▸ Aim of the task
For the data below, restate word for word only the lines from the line containing "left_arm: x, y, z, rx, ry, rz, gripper" through the line containing "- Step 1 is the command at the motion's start", both ends included.

# # # # # # #

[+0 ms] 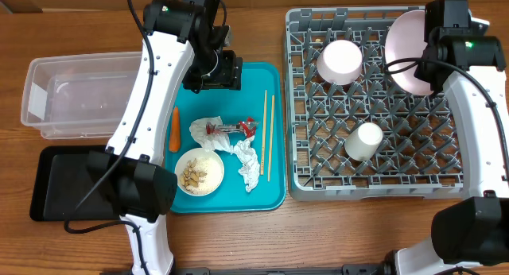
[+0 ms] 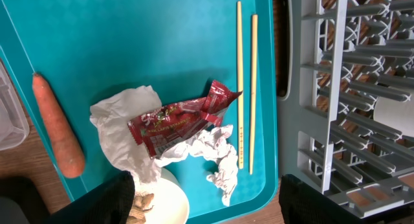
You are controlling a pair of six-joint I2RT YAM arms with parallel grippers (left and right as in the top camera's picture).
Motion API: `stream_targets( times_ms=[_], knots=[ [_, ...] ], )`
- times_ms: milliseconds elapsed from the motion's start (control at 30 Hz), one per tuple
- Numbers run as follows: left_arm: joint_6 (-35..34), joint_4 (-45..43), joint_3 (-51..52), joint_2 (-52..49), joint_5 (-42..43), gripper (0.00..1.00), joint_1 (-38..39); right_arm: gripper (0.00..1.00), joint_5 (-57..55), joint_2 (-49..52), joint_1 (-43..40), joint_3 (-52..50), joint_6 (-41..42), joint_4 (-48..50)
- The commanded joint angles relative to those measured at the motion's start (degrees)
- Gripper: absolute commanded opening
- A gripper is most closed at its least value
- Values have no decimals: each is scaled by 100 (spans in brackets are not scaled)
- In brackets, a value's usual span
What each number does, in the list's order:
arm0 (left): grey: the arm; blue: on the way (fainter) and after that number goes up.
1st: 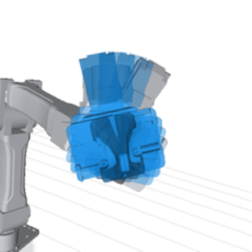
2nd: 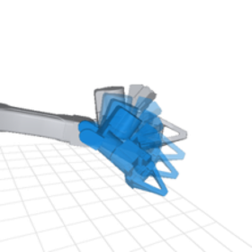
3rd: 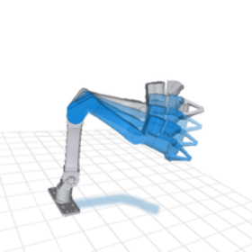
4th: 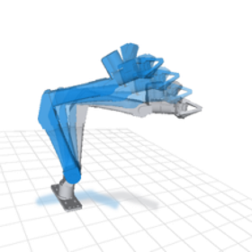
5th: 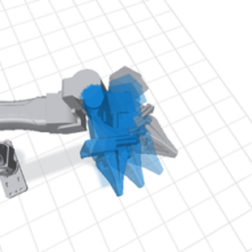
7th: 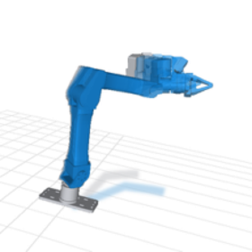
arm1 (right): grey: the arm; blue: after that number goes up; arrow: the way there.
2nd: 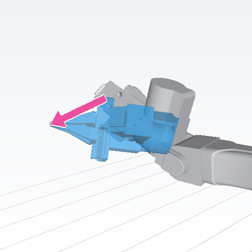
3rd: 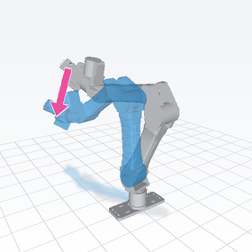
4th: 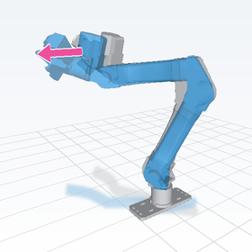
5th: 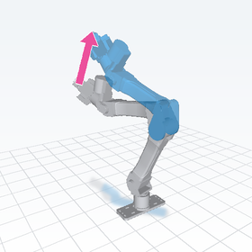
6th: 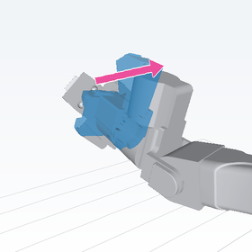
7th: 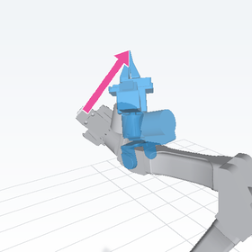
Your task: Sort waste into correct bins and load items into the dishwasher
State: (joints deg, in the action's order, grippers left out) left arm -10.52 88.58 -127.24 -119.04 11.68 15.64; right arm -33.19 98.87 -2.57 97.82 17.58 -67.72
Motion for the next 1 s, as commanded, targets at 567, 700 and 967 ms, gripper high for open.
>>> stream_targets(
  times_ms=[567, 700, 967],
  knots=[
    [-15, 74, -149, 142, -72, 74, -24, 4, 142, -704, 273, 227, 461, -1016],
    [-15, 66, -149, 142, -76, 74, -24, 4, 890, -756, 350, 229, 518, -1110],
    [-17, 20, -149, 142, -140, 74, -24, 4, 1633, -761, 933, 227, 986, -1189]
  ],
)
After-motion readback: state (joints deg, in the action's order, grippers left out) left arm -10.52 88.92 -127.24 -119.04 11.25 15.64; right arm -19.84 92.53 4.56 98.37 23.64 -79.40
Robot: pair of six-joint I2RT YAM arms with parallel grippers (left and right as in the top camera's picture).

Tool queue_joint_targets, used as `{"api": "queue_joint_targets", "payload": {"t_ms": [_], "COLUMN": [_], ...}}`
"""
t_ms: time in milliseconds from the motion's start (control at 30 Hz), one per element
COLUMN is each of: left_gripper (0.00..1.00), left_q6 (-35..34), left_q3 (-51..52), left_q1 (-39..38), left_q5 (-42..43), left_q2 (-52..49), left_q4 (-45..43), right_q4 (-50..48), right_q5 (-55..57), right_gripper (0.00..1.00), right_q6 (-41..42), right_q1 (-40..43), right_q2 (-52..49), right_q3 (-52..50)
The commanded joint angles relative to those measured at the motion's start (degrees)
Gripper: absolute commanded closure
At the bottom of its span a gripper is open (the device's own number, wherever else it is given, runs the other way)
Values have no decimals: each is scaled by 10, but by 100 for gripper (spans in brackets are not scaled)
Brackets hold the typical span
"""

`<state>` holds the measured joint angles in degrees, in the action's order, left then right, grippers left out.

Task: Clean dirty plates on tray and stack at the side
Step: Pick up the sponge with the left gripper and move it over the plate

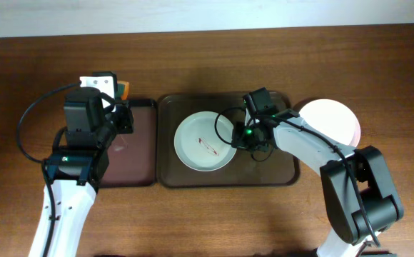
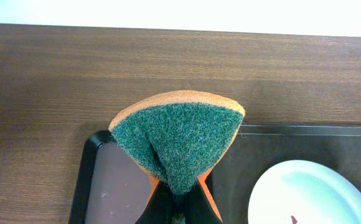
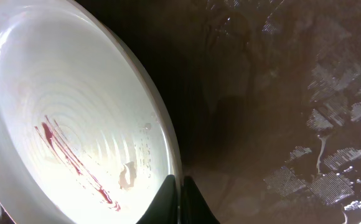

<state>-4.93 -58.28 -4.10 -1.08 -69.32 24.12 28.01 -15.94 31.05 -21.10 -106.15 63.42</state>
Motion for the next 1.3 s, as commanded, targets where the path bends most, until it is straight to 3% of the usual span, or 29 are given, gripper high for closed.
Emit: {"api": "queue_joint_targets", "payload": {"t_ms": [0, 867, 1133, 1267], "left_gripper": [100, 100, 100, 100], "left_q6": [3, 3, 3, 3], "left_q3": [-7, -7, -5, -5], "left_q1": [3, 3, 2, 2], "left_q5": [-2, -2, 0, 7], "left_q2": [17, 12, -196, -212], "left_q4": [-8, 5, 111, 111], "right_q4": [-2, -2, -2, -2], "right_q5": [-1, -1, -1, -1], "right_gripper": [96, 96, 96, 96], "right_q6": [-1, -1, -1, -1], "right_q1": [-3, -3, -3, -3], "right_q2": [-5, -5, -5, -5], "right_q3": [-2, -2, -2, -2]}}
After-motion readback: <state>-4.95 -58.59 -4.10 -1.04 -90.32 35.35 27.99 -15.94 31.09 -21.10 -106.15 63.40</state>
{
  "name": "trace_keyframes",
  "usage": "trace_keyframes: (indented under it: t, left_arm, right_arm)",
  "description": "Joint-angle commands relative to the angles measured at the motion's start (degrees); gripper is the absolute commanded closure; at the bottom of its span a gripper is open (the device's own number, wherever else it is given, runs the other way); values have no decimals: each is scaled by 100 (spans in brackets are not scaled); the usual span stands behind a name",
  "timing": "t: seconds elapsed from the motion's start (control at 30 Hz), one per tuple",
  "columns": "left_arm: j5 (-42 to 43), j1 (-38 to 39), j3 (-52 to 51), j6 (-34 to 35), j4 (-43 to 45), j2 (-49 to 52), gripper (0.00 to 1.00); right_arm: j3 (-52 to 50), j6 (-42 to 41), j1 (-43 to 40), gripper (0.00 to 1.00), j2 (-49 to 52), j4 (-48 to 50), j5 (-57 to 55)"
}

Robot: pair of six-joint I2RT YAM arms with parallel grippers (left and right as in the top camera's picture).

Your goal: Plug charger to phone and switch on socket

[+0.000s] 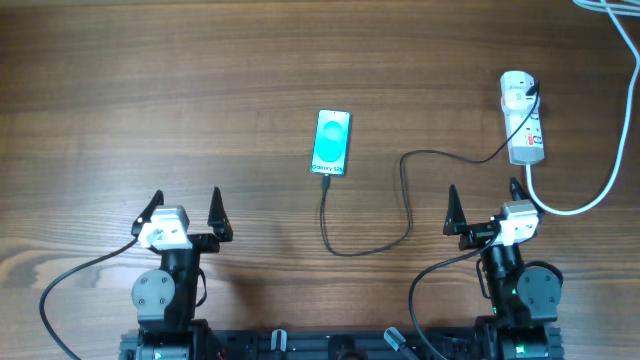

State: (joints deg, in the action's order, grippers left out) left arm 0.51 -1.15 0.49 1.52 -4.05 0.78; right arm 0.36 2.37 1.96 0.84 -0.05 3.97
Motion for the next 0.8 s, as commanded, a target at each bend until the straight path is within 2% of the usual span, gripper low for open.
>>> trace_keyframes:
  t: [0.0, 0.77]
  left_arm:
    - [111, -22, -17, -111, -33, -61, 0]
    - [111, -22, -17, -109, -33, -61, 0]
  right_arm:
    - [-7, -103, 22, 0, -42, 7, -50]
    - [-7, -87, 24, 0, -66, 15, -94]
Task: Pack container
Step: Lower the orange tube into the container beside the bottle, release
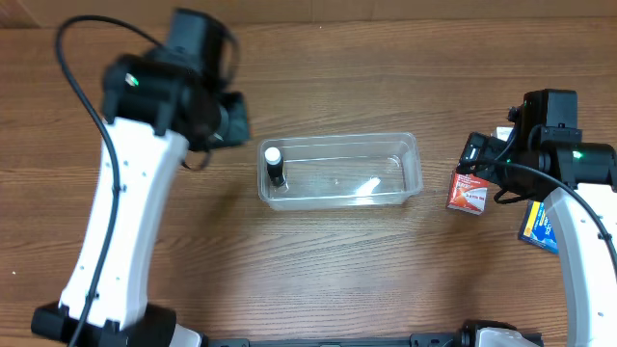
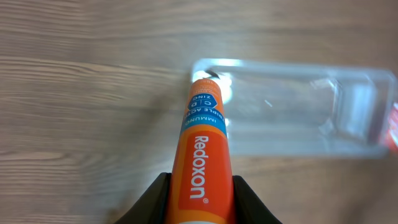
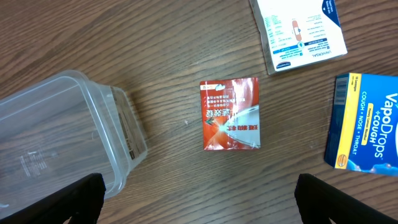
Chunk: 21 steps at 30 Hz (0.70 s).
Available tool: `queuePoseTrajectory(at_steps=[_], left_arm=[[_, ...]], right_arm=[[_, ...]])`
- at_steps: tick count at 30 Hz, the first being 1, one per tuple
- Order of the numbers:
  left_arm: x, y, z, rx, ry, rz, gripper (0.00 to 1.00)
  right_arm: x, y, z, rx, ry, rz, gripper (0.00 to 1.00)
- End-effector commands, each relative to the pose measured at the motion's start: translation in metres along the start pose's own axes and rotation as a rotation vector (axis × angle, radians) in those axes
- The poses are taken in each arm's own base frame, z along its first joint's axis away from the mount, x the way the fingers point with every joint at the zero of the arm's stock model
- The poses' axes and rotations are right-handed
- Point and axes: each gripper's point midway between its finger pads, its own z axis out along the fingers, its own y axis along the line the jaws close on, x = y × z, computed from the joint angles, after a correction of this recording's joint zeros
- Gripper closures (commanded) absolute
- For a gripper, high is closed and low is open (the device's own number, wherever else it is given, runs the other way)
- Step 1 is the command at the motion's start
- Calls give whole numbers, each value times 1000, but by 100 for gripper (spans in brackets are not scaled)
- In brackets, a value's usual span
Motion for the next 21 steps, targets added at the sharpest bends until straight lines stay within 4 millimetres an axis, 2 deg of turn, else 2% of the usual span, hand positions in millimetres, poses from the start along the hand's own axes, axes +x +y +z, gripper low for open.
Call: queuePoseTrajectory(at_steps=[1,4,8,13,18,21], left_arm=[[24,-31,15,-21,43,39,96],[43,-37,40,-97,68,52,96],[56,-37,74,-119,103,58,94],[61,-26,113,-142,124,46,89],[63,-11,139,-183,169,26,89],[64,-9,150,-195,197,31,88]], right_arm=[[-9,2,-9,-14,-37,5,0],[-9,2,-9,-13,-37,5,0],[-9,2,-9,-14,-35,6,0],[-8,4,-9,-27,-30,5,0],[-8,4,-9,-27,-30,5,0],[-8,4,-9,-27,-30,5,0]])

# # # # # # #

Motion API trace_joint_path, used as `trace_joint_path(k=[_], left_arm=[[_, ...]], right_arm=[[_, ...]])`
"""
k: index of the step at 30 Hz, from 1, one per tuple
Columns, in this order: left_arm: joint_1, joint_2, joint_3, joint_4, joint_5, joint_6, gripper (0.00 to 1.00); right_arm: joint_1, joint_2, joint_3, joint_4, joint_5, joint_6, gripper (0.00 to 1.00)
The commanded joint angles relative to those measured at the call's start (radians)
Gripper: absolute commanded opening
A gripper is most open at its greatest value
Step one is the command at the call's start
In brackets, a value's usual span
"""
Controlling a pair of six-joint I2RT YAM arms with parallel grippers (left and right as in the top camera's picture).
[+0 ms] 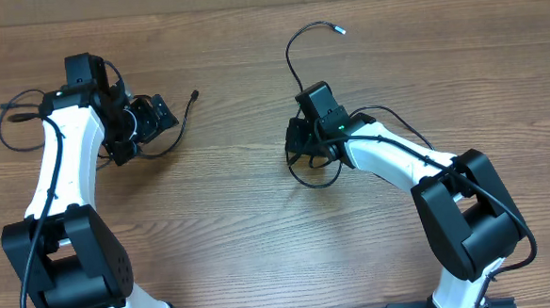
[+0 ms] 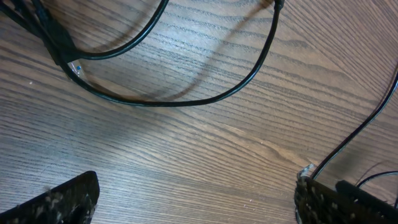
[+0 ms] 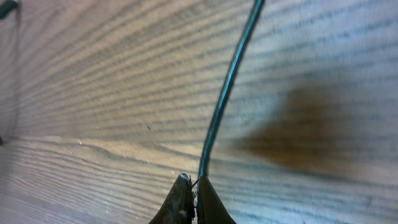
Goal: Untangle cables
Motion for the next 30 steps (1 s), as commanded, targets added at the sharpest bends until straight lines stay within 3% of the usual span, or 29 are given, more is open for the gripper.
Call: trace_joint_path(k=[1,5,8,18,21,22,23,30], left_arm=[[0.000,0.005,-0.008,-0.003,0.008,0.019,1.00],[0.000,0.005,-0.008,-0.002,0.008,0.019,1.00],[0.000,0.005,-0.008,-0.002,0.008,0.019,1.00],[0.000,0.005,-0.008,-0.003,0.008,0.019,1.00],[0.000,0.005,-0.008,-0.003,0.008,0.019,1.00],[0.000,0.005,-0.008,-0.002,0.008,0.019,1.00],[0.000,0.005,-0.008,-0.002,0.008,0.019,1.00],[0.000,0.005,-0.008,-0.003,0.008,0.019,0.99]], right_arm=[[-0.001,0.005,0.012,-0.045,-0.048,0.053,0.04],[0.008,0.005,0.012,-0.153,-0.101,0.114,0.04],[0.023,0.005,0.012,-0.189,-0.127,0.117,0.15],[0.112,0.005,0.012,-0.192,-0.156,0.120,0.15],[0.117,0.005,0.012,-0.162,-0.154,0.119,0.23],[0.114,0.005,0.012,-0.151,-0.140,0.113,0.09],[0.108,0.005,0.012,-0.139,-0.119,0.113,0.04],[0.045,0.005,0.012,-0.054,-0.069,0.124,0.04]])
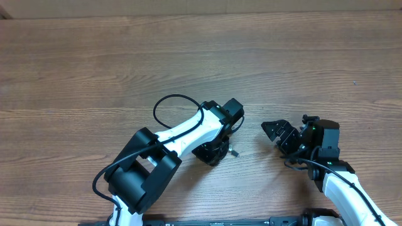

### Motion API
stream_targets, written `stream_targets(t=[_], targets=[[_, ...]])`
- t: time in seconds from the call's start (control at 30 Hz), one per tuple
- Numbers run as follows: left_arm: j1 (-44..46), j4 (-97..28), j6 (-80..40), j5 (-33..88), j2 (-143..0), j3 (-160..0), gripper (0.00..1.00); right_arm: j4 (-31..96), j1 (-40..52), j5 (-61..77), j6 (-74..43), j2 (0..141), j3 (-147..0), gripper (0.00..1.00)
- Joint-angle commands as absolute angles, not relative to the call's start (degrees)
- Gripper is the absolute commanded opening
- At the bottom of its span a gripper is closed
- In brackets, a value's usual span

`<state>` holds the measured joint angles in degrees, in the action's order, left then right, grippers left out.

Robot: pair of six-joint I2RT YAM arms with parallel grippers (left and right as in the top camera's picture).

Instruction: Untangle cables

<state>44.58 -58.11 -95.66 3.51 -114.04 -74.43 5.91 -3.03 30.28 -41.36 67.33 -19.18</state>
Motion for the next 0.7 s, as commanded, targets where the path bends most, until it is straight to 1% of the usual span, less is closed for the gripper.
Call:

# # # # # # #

▸ Task response
  left_arm: x, y, z, rx, ry, rz, gripper (0.00 to 1.00)
  right_arm: x, y, z, rx, ry, rz, gripper (0.00 to 1.00)
- End-effector commands, each relative to the pose measured at the motion's start: translation in metres along the start pose's own axes and rotation as a rotation vector (axis × angle, radians) in those axes
- The poses are taken in each arm's own base frame, z along its first joint's axis away from the mount, x the way the fingers point with every joint at the zero of the arm's stock model
- The poses' axes and rotations are right-handed
- Point and axes: each gripper's point midway between its finger pads, its own z axis out along the fingers, its own y axis along the line the jaws close on, x = y × z, computed from the joint angles, after a correction of this recording's joint zeros
- Gripper closures (commanded) absolute
- For a gripper, high is closed and low is open (the device's own number, wherever else it is given, runs the other way)
- Step 1 is the command at the motion's start

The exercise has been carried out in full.